## [Prompt]
Would you output all the data exactly as it stands?

--- START ---

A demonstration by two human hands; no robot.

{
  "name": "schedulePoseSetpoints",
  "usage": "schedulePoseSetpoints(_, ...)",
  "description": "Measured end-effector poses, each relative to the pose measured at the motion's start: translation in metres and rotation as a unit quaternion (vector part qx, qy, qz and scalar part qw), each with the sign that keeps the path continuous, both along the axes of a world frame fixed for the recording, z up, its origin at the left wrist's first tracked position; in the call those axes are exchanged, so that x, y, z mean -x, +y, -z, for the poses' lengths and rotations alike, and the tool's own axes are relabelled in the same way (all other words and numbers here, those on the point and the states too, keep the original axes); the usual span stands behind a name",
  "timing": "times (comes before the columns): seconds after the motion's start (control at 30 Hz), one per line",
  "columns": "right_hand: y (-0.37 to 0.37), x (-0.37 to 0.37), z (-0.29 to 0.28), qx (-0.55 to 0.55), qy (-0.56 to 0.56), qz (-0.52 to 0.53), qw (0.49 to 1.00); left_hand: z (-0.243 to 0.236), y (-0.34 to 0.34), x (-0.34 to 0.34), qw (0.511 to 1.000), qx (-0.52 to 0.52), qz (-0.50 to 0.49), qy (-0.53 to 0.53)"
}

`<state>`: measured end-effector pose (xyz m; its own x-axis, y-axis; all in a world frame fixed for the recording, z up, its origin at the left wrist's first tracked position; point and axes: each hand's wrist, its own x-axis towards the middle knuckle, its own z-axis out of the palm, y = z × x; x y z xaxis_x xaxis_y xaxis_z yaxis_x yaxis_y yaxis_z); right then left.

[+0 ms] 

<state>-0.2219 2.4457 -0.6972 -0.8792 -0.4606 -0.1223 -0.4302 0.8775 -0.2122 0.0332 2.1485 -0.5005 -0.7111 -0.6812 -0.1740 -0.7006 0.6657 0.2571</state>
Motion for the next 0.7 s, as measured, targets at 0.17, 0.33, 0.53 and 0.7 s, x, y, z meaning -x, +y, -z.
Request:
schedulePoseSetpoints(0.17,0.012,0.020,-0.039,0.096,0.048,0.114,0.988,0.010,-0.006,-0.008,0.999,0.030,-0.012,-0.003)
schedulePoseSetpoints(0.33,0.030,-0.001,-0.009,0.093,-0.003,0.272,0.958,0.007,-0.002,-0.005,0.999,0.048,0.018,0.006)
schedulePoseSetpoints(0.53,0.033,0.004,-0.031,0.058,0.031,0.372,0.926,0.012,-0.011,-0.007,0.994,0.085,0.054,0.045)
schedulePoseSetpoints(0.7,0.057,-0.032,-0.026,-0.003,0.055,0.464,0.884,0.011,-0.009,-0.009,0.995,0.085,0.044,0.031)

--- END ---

## [Exercise solution]
A demonstration by two human hands; no robot.

{
  "name": "schedulePoseSetpoints",
  "usage": "schedulePoseSetpoints(_, ...)",
  "description": "Measured end-effector poses, each relative to the pose measured at the motion's start: translation in metres and rotation as a unit quaternion (vector part qx, qy, qz and scalar part qw), each with the sign that keeps the path continuous, both along the axes of a world frame fixed for the recording, z up, its origin at the left wrist's first tracked position; in the call those axes are exchanged, so that x, y, z mean -x, +y, -z, for the poses' lengths and rotations alike, and the tool's own axes are relabelled in the same way (all other words and numbers here, those on the point and the states too, keep the original axes); the usual span stands behind a name",
  "timing": "times (comes before the columns): seconds after the motion's start (control at 30 Hz), one per line",
  "columns": "right_hand: y (-0.37 to 0.37), x (-0.37 to 0.37), z (-0.29 to 0.28), qx (-0.55 to 0.55), qy (-0.56 to 0.56), qz (-0.52 to 0.53), qw (0.49 to 1.00); left_hand: z (-0.243 to 0.236), y (-0.34 to 0.34), x (-0.34 to 0.34), qw (0.511 to 1.000), qx (-0.52 to 0.52), qz (-0.50 to 0.49), qy (-0.53 to 0.53)"
}

`<state>`: measured end-effector pose (xyz m; its own x-axis, y-axis; all in a world frame fixed for the recording, z up, its origin at the left wrist's first tracked position; point and axes: each hand's wrist, its own x-axis towards the middle knuckle, its own z-axis out of the palm, y = z × x; x y z xaxis_x xaxis_y xaxis_z yaxis_x yaxis_y yaxis_z); right then left.

[+0 ms] 

<state>-0.2219 2.4457 -0.6972 -0.8792 -0.4606 -0.1223 -0.4302 0.8775 -0.2122 0.0332 2.1485 -0.5005 -0.7111 -0.6812 -0.1740 -0.7006 0.6657 0.2571</state>
Motion for the next 0.7 s, as measured, targets at 0.17, 0.33, 0.53 and 0.7 s, x, y, z meaning -x, +y, -z.
Request:
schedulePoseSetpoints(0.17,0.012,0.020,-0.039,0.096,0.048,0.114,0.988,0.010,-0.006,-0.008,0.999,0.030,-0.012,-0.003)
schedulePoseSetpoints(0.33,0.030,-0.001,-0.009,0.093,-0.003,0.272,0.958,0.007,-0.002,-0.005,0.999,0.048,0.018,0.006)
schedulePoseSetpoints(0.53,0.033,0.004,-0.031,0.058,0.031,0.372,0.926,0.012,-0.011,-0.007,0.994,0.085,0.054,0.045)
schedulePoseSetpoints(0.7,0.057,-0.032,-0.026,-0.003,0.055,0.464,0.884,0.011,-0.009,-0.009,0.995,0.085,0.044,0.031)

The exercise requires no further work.